PROBLEM TO SOLVE:
Please set down each line of the data again, unchanged.

EXERCISE MATERIALS:
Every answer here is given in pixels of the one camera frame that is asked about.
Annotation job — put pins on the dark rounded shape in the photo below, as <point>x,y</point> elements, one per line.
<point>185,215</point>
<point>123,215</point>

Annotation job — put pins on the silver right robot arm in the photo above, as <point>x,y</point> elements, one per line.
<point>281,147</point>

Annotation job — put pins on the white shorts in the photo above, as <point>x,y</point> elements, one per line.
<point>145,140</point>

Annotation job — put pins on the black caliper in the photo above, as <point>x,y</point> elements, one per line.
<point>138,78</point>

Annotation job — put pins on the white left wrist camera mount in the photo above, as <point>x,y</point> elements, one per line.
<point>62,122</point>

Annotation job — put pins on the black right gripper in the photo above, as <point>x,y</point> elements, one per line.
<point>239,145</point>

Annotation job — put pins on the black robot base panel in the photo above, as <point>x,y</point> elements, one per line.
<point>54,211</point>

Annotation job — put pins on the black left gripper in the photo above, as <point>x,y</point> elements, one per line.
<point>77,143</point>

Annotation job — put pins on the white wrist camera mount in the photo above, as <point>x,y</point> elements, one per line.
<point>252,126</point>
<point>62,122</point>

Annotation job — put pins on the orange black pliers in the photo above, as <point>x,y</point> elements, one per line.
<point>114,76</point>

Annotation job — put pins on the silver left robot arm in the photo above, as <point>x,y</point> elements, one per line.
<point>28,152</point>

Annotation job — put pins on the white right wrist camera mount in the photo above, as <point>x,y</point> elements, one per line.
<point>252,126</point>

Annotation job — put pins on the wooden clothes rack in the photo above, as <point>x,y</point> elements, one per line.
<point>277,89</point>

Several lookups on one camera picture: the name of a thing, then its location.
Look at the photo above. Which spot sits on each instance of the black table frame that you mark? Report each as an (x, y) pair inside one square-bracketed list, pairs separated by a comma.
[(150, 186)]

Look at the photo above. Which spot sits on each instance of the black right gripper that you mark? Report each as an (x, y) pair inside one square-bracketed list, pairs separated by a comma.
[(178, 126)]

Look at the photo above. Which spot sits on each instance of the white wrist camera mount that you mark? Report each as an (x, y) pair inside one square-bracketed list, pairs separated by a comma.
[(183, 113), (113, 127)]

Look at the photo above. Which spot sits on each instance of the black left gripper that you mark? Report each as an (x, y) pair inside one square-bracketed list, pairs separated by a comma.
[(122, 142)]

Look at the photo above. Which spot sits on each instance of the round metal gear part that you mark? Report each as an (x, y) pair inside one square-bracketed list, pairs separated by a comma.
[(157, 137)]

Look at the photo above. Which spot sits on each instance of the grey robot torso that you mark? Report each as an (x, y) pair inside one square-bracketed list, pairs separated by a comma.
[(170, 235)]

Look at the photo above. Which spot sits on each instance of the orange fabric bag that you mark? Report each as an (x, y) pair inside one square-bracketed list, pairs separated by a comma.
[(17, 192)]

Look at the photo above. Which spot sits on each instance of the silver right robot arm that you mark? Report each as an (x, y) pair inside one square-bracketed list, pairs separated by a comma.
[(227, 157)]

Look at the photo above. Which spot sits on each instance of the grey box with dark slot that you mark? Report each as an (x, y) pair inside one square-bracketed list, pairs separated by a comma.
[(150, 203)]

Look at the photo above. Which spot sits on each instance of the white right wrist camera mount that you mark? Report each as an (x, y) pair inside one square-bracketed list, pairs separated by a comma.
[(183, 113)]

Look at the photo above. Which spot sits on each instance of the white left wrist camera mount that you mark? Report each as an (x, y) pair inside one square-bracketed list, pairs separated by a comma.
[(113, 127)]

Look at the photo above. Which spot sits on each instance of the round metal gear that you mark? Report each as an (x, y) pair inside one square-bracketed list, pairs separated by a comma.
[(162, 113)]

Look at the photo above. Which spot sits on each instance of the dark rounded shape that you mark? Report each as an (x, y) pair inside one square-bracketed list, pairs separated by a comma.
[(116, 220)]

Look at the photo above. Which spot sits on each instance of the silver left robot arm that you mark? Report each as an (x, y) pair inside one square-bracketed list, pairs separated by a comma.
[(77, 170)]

SOLUTION:
Every answer here is given in pixels of the one camera frame that is asked about.
Annotation job — put pins on the dark rounded shape in the photo below, as <point>x,y</point> elements, one per line.
<point>185,215</point>
<point>123,215</point>

Annotation job — put pins on the silver right robot arm in the photo above, as <point>x,y</point> elements, one per line.
<point>281,147</point>

Annotation job — put pins on the white shorts in the photo above, as <point>x,y</point> elements, one per line.
<point>145,140</point>

Annotation job — put pins on the black caliper in the photo above, as <point>x,y</point> elements, one per line.
<point>138,78</point>

Annotation job — put pins on the white left wrist camera mount in the photo above, as <point>x,y</point> elements, one per line.
<point>62,122</point>

Annotation job — put pins on the black right gripper in the photo above, as <point>x,y</point> elements, one per line.
<point>239,145</point>

Annotation job — put pins on the black robot base panel in the photo above, as <point>x,y</point> elements, one per line.
<point>54,211</point>

Annotation job — put pins on the black left gripper in the photo above, as <point>x,y</point> elements, one per line.
<point>77,143</point>

Annotation job — put pins on the white wrist camera mount in the photo above, as <point>x,y</point> elements, one per line.
<point>252,126</point>
<point>62,122</point>

Annotation job — put pins on the orange black pliers in the photo above, as <point>x,y</point> elements, one per line.
<point>114,76</point>

Annotation job — put pins on the silver left robot arm in the photo above, as <point>x,y</point> elements, one per line.
<point>28,152</point>

Annotation job — put pins on the white right wrist camera mount in the photo above, as <point>x,y</point> elements, one per line.
<point>252,126</point>

Annotation job — put pins on the wooden clothes rack in the photo above, as <point>x,y</point> elements, one per line.
<point>277,89</point>

Several lookups on one camera picture: the name of a thing, then its location.
Look at the photo above. Which spot sits on each instance of the black table frame that you mark? Report each as an (x, y) pair inside one square-bracketed list, pairs separated by a comma.
[(150, 186)]

Look at the photo above. Which spot sits on each instance of the black right gripper that you mark? Report each as an (x, y) pair inside one square-bracketed list, pairs separated by a comma.
[(178, 126)]

Look at the photo above. Which spot sits on each instance of the white wrist camera mount that you mark? Report each as an (x, y) pair inside one square-bracketed list, pairs separated by a comma.
[(183, 113), (113, 127)]

Look at the photo above. Which spot sits on each instance of the black left gripper that you mark? Report each as an (x, y) pair inside one square-bracketed list, pairs separated by a comma.
[(122, 142)]

Look at the photo above. Which spot sits on each instance of the round metal gear part that you mark? Report each as an (x, y) pair inside one square-bracketed list, pairs separated by a comma.
[(157, 137)]

Look at the photo above. Which spot sits on each instance of the grey robot torso that you mark? Report each as an (x, y) pair inside one square-bracketed list, pairs separated by a comma.
[(170, 235)]

Look at the photo above. Which spot sits on each instance of the orange fabric bag that you mark? Report each as an (x, y) pair inside one square-bracketed list, pairs separated by a comma.
[(17, 192)]

Look at the photo above. Which spot sits on each instance of the silver right robot arm that you mark? Report each as an (x, y) pair inside one square-bracketed list, pairs separated by a comma.
[(227, 157)]

Look at the photo above. Which spot sits on each instance of the grey box with dark slot that you mark? Report each as an (x, y) pair inside one square-bracketed list, pairs separated by a comma.
[(150, 203)]

Look at the photo above. Which spot sits on each instance of the white right wrist camera mount that you mark? Report each as an (x, y) pair inside one square-bracketed list, pairs separated by a comma.
[(183, 113)]

Look at the photo above. Which spot sits on each instance of the white left wrist camera mount that you mark? Report each as an (x, y) pair inside one square-bracketed list, pairs separated by a comma.
[(113, 127)]

Look at the photo above. Which spot sits on each instance of the round metal gear that you mark? Report each as an (x, y) pair inside one square-bracketed list, pairs separated by a comma.
[(162, 113)]

Look at the photo above. Which spot sits on each instance of the dark rounded shape that you mark? Report each as an (x, y) pair inside one square-bracketed list, pairs separated by a comma.
[(116, 220)]

Look at the photo above. Which spot sits on each instance of the silver left robot arm that you mark? Report each as an (x, y) pair inside one square-bracketed list, pairs separated by a comma.
[(77, 170)]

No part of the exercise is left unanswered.